DATA PROVIDED »
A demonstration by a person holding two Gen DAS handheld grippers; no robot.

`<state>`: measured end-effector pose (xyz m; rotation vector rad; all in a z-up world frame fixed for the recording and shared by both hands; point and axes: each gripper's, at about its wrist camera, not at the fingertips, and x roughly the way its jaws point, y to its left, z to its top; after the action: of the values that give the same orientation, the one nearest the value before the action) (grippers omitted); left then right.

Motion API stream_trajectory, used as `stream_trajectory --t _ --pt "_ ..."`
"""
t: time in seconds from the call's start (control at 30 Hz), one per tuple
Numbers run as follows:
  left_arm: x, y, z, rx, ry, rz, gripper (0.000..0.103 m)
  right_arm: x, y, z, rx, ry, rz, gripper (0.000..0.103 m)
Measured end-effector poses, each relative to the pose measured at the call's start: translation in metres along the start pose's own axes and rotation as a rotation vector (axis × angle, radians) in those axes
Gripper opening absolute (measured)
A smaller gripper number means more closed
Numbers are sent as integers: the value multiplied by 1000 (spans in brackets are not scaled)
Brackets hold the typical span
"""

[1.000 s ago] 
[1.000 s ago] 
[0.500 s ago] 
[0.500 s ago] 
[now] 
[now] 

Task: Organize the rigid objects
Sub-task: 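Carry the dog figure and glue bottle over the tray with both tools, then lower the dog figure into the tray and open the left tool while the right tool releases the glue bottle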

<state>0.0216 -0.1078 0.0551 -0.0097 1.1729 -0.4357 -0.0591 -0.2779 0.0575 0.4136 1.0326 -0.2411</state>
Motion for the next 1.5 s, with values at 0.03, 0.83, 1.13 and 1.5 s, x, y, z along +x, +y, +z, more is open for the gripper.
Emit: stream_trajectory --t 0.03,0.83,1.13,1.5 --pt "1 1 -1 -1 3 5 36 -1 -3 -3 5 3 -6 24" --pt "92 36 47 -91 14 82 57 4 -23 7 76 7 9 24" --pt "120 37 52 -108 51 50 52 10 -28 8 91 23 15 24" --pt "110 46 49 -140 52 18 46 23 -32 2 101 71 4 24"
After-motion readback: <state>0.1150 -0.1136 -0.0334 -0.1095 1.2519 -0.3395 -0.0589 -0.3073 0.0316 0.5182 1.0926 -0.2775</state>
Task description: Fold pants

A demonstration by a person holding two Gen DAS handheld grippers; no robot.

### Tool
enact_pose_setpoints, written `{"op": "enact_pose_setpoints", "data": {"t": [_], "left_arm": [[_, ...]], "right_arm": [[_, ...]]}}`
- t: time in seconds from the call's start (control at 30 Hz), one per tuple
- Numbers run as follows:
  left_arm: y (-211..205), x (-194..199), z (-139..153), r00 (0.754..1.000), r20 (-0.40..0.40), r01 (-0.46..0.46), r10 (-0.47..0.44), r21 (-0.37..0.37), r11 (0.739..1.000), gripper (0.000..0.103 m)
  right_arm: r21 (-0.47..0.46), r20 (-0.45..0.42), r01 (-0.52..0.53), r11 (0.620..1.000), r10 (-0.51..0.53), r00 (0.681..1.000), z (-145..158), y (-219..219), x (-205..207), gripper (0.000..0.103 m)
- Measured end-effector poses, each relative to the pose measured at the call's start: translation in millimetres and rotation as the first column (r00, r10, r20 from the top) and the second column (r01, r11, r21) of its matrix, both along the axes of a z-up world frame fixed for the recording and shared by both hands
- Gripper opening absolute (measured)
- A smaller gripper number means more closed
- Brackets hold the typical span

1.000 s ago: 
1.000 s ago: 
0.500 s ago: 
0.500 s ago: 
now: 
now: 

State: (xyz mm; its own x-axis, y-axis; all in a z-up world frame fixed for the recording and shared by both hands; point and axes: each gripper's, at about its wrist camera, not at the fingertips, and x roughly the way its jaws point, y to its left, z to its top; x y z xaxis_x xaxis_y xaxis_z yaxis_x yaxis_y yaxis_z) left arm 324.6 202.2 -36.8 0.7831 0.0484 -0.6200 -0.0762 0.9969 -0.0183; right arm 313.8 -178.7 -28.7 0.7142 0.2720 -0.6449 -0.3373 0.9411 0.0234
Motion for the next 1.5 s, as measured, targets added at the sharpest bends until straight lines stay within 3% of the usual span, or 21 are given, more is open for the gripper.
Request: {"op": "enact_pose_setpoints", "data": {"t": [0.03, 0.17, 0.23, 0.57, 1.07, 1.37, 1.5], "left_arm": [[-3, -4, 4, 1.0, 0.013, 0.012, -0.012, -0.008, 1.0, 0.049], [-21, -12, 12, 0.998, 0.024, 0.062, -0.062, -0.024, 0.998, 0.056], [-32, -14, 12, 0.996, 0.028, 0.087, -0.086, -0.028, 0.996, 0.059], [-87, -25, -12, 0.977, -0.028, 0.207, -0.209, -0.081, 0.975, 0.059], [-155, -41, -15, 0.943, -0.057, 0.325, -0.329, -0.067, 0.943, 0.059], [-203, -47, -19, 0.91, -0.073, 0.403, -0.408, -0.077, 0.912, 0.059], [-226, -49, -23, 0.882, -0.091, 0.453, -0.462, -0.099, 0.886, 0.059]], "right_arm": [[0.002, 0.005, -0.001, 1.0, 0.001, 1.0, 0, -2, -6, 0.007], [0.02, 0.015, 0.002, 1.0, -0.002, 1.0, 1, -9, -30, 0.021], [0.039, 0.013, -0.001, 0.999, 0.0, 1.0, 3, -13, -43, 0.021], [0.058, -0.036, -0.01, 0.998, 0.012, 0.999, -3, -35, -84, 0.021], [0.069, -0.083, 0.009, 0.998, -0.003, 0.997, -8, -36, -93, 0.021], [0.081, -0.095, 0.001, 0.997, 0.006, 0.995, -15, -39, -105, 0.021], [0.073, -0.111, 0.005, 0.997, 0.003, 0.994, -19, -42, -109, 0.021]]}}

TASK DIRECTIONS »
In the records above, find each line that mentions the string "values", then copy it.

SOLUTION FOR THIS TASK »
`<state>`: measured end-effector pose (xyz m; rotation vector rad; all in a z-up world frame fixed for the recording and shared by both hands; point and axes: each gripper's, at about its wrist camera, not at the fingertips, and x roughly the way its jaws point, y to its left, z to its top; after the action: of the values that give the same orientation, the one nearest the value before the action) (grippers omitted); left then right.
Motion for the next 1.5 s, with values at 0.03, 0.83, 1.13 and 1.5 s, x, y, z along +x, +y, +z, more is open for the gripper.

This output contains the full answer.